1) Protect your intellectual property by obfuscating code
2) Make web pages load faster by reducing the size of the Javascript file(s) to transfer
Minifying an extension won't make it run faster since extensions are loaded from memory or disk, not from the network (ok, maybe it will be faster by a few nanoseconds?). It could make the initial download of the extension faster but it's only a one time download. Therefore, the only valid reason to minify an extension would be #1. However, it seems Opera is more concerned by user security (it's much easier for a backdoor to go undetected in minified code) than protecting the IP of extension developers.
There are exception of course ... but unless a team includes a few Carmacks and the likes its value is often overstated.
There is no protection in minifying an interpreted language. This is an invalid argument.
However, minifying is useless if there is bandwidth overhead (read: file:// URLs.)

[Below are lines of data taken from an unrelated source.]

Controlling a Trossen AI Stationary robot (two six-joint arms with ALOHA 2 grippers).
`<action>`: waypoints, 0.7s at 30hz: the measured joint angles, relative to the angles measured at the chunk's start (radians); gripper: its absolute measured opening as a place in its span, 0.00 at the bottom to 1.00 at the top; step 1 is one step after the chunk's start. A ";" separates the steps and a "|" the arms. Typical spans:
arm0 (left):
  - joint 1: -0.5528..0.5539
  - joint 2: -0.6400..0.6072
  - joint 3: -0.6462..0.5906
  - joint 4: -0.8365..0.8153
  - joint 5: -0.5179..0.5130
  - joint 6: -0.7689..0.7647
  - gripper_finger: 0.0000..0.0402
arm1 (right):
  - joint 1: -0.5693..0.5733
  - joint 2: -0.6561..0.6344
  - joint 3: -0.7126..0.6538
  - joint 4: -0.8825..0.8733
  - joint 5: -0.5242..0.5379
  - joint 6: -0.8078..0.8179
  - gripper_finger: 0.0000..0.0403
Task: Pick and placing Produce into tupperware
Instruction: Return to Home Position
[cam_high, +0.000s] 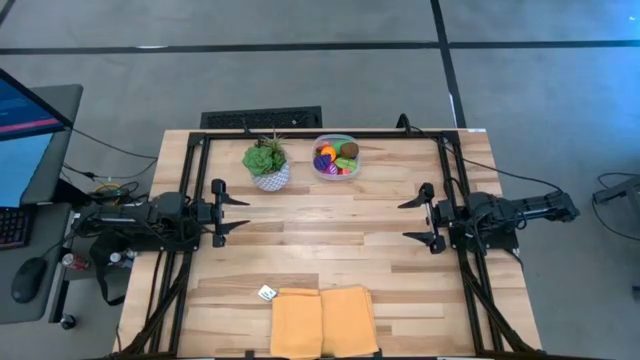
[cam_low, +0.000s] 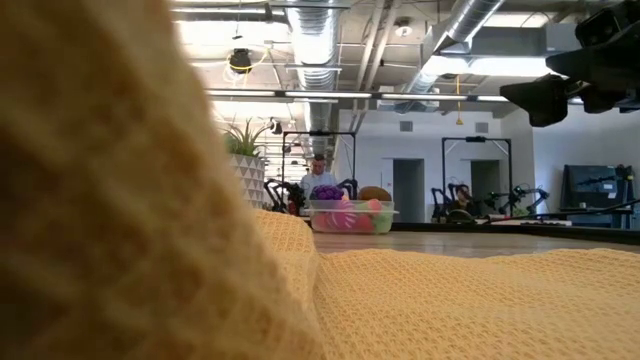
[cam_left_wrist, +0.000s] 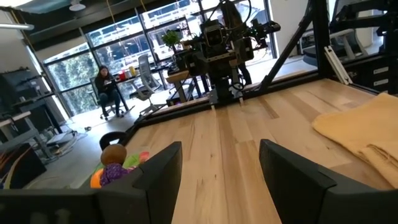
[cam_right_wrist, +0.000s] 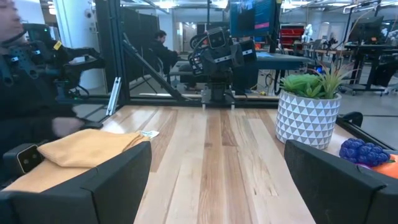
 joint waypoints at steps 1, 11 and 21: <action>0.000 0.000 0.000 0.000 0.000 -0.001 0.51 | 0.000 0.000 0.000 0.000 0.000 0.000 0.97; 0.000 0.000 0.000 0.000 0.000 -0.006 0.51 | 0.000 0.000 0.000 0.000 0.000 0.000 0.97; 0.000 0.000 0.000 0.000 0.000 -0.004 0.51 | 0.000 0.000 0.000 0.000 0.000 0.000 0.97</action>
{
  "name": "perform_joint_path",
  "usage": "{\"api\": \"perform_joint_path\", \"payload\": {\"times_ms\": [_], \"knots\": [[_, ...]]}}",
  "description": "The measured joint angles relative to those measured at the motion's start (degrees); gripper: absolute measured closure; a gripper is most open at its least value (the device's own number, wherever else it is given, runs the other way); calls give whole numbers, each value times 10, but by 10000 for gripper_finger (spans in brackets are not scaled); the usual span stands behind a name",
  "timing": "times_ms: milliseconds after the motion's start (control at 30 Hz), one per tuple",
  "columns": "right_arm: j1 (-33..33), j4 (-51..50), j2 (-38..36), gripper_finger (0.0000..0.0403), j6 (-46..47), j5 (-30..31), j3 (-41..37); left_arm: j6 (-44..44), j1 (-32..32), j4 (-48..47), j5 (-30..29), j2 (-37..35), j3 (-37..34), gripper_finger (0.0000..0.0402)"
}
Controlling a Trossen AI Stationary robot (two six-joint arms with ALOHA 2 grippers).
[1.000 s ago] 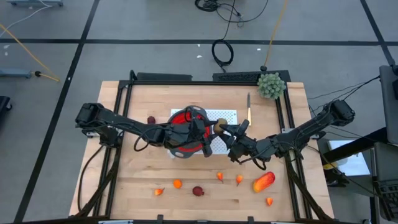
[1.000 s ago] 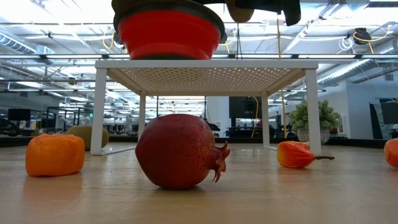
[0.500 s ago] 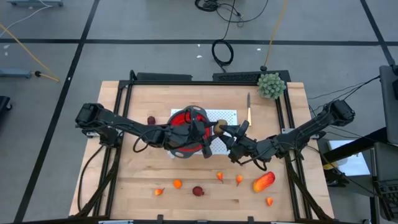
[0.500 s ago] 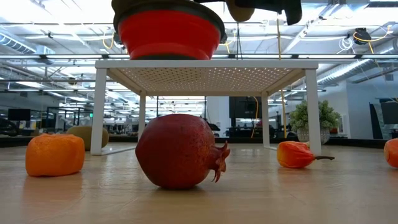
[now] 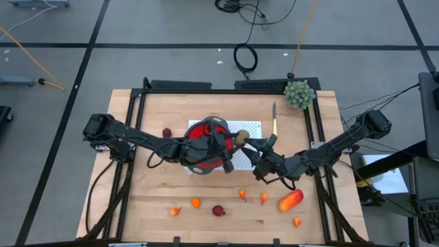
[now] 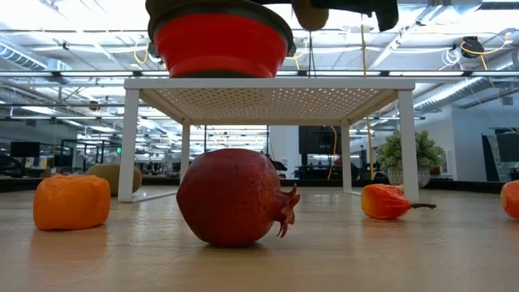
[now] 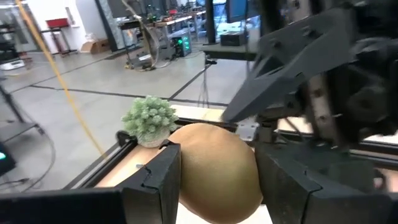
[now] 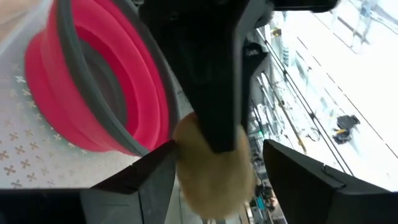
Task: Pick & Place Fruit
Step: Put the right kiwi into the strainer bowl on the shelf
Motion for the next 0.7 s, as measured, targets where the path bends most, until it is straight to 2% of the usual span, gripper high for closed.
{"api": "perform_joint_path", "payload": {"times_ms": [233,400,533,700], "knots": [[25,1,-1,170,0,19,1,15,1,-4,-30,-16,-1,229],[41,-2,-1,174,4,74,1,18,0,-15,-44,-28,-1,229],[54,-5,-4,191,6,100,-2,18,-3,-18,-46,-37,0,229],[67,-7,-21,230,28,102,-32,18,-15,-34,-61,-42,0,229]]}}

I'm really sad though that there's even in the JS community people that are promoting micro-optimisations like they do in the PHP world..
Opera could just de-uglify the code (and even automate that). still a non-argument to decline a deployment IMO.
Our extension (https://addons.opera.com/en/extensions/details/disconnect/) uses the minified versions of seven libraries, which are about half the size of the unminified versions. Why not give users a better experience by shaving a few seconds off the install time?
> Hi as I written before "We must be able to review the code in a reasonable manner", you can upload somewhere your not-minified code and give us a link to it, write what library are you using to minify and write a command which will minify your package. As fast as we read your code we will publish your extension.
Well, duh, yes they will do their best even if they may fall short. Props to Opera.
Clearly, no. But they do probably want to check if your js might be pulling on some funny URLs behind user's back.